Assim, para evitar possíveis problemas, é recomendável que se tenha em mãos um cartão de identificação declarando que você tem um marca-passo;

Equipamentos médicos

Certos procedimentos médicos podem interferir com o funcionamento do marcapasso. Entre eles, merecem destaque a ressonância magnética, procedimentos de eletrocauterização, o tratamento por ondas de choque, e a magnetoterapia.

Assim, é importante se certificar que todos os seus médicos e dentistas saibam que você tem um marcapasso. Caso tal procedimento seja extremamente necessário, deverá haver um contato do profissional que o realizará com o Cardiologista que acompanha o paciente.

O gerador possui uma bateria que dura, em média, de 5 a 15 anos sendo que esta durabilidade é definida pelo fabricante. O funcionamento do marcapasso é reavaliado a cada 3 a 6 meses, sendo que vários aparelhos permitem que esta checagem seja feita remotamente ou em uma simples consulta de ambulatório.

Independentemente do acompanhamento regular, conforme descrito acima, é importante que haja atenção ao aparecimento de sintomas que indiquem que o marcapasso pode não estar funcionando direito, particularmente nos primeiros 3 meses. Isso inclui a sensação de palpitação, falta de ar, dificuldade de respiração, cansaço ou fraqueza.
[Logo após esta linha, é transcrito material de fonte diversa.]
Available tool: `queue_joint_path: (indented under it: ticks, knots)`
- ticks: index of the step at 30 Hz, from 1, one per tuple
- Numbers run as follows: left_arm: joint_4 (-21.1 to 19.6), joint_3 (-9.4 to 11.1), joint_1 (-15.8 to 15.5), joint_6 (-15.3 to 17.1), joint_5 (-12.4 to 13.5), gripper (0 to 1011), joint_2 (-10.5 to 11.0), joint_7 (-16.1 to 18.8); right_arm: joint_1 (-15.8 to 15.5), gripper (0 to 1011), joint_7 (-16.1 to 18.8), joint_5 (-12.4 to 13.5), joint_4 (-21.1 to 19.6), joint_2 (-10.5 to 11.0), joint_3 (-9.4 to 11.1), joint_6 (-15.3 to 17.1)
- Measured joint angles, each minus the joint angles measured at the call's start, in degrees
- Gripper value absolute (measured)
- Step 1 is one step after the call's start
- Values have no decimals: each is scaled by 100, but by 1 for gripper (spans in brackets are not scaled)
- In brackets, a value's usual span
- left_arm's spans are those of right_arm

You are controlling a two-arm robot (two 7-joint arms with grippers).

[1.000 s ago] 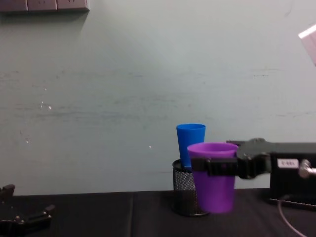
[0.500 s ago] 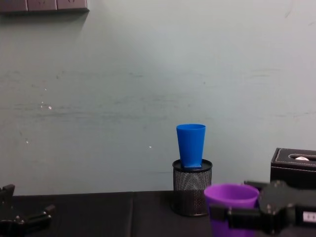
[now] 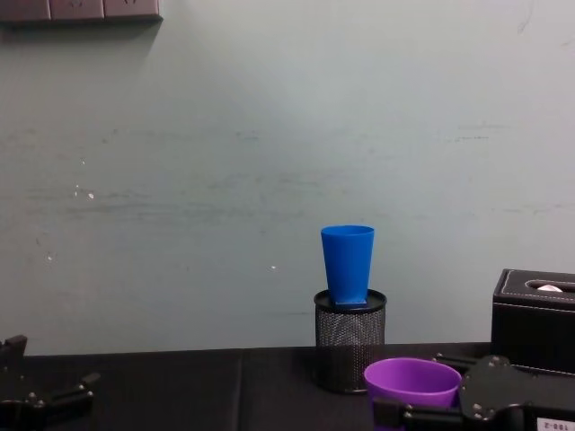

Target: Pick up one cup with a gripper and tap it against the other cup.

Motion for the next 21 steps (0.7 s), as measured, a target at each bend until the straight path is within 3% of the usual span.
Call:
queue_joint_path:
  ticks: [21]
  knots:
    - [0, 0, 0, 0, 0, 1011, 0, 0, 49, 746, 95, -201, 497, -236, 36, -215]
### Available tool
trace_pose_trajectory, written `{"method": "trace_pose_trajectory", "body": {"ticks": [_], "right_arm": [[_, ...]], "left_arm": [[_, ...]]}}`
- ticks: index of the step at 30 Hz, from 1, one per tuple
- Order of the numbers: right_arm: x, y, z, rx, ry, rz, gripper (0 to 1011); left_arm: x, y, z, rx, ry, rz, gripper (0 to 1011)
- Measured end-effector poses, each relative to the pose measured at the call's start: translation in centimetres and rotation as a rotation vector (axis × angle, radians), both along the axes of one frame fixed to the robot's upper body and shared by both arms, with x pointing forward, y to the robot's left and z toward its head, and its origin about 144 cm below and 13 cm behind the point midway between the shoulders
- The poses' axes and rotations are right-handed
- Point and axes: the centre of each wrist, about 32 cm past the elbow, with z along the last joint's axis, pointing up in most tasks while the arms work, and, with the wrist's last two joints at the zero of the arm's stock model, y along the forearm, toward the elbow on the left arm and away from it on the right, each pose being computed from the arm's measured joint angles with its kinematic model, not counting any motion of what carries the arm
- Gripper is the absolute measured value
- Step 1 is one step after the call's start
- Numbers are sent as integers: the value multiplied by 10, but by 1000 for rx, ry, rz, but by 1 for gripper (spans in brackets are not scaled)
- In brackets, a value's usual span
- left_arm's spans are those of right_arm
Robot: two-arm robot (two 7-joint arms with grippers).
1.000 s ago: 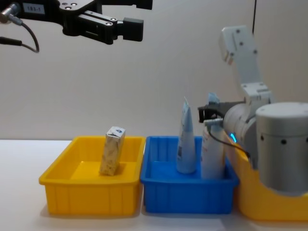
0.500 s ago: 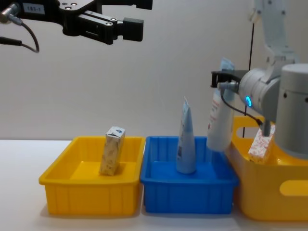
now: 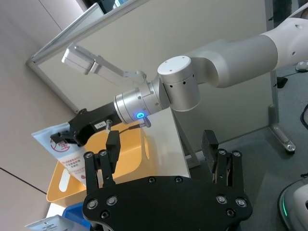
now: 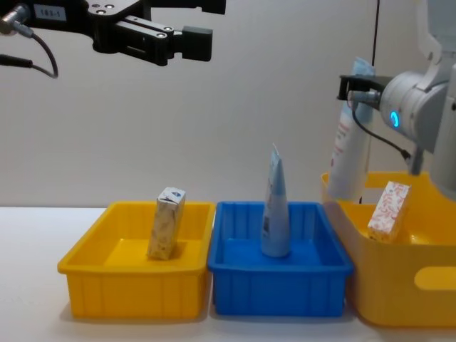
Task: Bimanual collaborative sorting of washing and personal care products
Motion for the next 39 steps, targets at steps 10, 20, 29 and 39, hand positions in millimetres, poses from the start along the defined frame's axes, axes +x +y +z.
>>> {"method": "trace_pose_trajectory", "body": {"ticks": [10, 20, 29, 39], "right_arm": [[4, -13, 8, 29, -26, -51, 0], [12, -27, 3, 14, -24, -117, 0], [17, -36, -10, -30, 11, -155, 0], [19, -41, -22, -107, 85, -162, 0]], "left_arm": [[0, 0, 0, 0, 0, 0, 1001], [0, 0, 0, 0, 0, 0, 1001], [0, 0, 0, 0, 0, 0, 1001], [0, 0, 0, 0, 0, 0, 1001]]}}
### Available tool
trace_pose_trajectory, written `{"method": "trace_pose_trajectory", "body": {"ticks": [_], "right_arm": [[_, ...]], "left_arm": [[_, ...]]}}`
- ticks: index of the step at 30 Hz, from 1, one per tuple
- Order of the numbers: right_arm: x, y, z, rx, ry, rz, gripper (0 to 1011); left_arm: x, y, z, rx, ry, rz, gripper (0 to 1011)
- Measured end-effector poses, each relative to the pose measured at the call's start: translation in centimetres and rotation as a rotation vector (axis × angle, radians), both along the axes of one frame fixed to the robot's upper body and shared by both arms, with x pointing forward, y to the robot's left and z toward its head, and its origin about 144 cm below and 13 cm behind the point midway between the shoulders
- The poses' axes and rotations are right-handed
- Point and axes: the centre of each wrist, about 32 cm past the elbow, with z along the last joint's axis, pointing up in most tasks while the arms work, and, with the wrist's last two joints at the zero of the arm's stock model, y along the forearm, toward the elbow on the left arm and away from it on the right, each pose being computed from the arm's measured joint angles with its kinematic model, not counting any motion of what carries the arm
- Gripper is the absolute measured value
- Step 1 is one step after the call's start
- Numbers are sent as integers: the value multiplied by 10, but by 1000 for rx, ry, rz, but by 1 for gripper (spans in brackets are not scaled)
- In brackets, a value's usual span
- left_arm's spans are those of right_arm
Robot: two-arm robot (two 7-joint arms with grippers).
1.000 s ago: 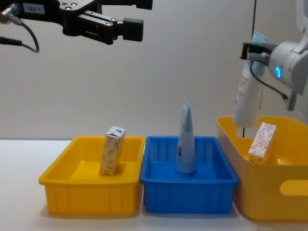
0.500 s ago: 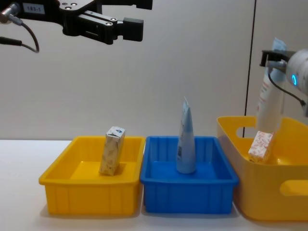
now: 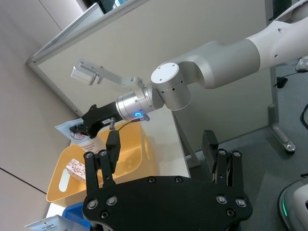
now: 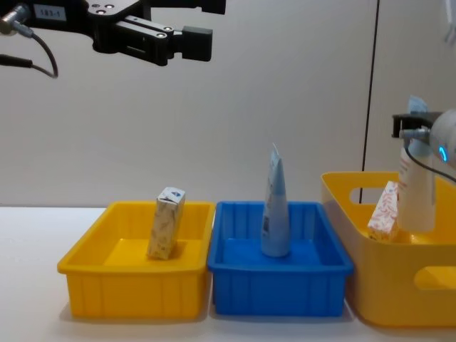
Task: Bimanual collaborative sorting of washing and personal care products
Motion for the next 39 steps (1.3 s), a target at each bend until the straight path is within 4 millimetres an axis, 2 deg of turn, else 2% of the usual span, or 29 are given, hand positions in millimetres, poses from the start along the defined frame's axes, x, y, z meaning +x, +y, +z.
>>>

Na presença destes sintomas, é preciso que se procure reavaliação médica para checar o funcionamento do marcapasso.

Reabilitação Cardíaca

A implantação do marcapasso ajuda a controlar os sintomas da bradicardia. Entretanto, isso não significa que a doença de base esteja resolvida. A adoção de hábitos de vida saudáveis continua sendo fundamental para a manutenção da saúde, especialmente a cardiovascular.

Passada a fase inicial de recuperação da cirurgia, os exercícios são fundamentais para a saúde do coração. Eles devem ser iniciados o quanto antes.

Os marcapassos modernos são projetados para modular com segurança a frequência cardíaca, mesmo durante o exercício.

Mesmo para portadores de marcapasso que não possuem tal característica é possível que haja uma prescrição ideal para atividade física.

Algumas atividades físicas devem ser evitadas. Isso inclui, basicamente, aquelas de muito alta intensidade (principalmente os exercícios intervalados) e àquelas que apresentem riscos de trauma direto no tórax.

Dependendo da doença de base que causou a necessidade do marcapasso é preciso uma intervenção multidisciplinar,. Esta equipe deve planejar a dieta, exercícios físico, medicação e outras terapêuticas.

Monitorar os sintomas e a resposta do coração frente a vida diária e ao exercício é fundamental.

O retorno à nova vida normal de um paciente pós-implantação de marcapasso passa por mudanças de hábito, avaliação da vida diária e de trabalho e o início de um programa de atividade física, que deve ser iniciado sob supervisão médica.

Existem centros especializados para a Reabilitação Cardíaca, onde o paciente é monitorado por uma equipe especializada até que se tenha maior segurança e, ao mesmo tempo desenvolva confiança em se exercitar de forma independente.